▶ [Task instructions]:
Go through the data below. List every line that holds the word "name".

▶ [Supplied material]:
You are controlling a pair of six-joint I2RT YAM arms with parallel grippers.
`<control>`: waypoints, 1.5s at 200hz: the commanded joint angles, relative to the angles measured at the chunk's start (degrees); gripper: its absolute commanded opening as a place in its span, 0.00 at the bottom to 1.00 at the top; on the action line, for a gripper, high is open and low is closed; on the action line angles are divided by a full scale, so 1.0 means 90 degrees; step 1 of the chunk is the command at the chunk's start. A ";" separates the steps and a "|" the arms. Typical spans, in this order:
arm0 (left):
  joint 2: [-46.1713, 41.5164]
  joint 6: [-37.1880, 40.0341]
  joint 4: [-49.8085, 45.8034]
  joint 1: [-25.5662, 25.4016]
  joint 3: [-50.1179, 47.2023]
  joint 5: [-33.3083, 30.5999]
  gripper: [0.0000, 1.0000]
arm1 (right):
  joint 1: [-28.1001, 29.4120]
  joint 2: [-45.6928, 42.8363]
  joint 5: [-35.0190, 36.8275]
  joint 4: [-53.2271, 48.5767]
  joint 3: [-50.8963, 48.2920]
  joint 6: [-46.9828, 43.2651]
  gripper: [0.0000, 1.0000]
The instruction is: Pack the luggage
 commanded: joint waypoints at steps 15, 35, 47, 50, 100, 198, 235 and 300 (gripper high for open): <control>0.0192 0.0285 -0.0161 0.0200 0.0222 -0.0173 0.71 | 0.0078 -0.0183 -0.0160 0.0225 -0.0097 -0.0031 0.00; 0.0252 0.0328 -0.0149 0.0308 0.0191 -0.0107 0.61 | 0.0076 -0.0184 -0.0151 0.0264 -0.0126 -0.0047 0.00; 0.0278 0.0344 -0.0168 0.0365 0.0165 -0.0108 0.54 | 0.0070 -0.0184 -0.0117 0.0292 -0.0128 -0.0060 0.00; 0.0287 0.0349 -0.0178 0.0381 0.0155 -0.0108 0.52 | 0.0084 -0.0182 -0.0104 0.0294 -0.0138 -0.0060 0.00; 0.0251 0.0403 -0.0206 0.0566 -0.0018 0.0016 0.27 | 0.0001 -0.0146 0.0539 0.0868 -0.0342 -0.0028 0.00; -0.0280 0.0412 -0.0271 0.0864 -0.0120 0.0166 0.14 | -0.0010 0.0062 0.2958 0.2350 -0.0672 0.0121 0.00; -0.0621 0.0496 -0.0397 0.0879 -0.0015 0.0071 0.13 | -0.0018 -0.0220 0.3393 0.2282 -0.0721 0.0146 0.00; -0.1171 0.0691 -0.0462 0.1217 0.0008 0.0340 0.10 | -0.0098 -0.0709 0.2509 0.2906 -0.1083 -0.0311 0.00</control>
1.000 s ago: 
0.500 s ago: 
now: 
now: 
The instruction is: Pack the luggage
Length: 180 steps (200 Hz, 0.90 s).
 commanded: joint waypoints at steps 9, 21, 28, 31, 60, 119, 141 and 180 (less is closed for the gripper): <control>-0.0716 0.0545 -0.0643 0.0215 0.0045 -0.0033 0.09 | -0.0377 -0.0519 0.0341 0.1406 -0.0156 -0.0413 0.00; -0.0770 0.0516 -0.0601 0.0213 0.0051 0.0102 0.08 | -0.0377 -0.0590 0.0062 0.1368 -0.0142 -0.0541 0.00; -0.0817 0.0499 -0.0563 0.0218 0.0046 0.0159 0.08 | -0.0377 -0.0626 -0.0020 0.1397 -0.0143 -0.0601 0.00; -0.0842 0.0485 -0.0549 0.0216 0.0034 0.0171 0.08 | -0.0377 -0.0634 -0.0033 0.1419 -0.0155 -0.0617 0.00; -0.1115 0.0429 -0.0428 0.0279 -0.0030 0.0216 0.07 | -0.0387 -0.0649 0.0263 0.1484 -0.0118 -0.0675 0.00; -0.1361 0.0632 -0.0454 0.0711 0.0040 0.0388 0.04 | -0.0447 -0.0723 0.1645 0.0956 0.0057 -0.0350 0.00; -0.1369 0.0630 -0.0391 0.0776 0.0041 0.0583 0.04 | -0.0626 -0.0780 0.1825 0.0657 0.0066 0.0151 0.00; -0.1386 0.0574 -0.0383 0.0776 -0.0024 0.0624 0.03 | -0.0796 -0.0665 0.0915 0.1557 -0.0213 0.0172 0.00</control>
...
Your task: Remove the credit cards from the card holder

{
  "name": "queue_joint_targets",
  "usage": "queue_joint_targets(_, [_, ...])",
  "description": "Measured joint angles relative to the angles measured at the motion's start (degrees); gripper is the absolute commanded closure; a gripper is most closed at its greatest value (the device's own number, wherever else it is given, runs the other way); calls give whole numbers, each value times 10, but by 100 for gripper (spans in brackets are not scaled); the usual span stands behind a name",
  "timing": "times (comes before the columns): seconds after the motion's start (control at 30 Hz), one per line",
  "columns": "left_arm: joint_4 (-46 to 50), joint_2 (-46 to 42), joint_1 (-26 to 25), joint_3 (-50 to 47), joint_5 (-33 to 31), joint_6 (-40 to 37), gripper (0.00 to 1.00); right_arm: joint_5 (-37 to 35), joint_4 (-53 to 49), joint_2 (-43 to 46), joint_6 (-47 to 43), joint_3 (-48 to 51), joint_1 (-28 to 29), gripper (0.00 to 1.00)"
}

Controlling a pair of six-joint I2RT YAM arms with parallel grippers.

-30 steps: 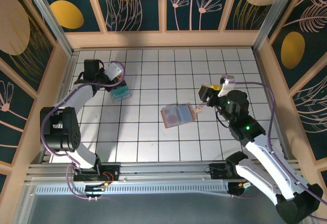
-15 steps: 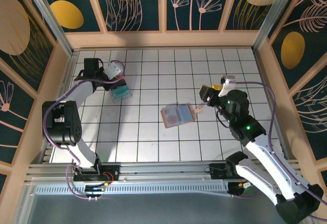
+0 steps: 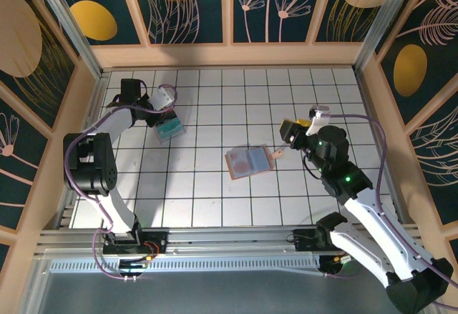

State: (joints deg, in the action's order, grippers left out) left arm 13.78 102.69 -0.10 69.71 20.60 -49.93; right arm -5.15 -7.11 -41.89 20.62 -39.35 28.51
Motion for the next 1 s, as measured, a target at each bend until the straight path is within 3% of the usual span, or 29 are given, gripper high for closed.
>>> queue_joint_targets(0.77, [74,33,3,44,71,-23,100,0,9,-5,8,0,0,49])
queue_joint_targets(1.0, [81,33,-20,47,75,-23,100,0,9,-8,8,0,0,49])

▶ [Reply to the exercise]:
  "name": "queue_joint_targets",
  "description": "Measured joint angles relative to the angles measured at the motion's start (degrees); gripper is the absolute commanded closure; a gripper is most closed at its greatest value (the device's own number, wherever else it is given, runs the other way); calls give whole numbers, each value times 10, but by 100 for gripper (spans in brackets are not scaled); the usual span stands behind a name",

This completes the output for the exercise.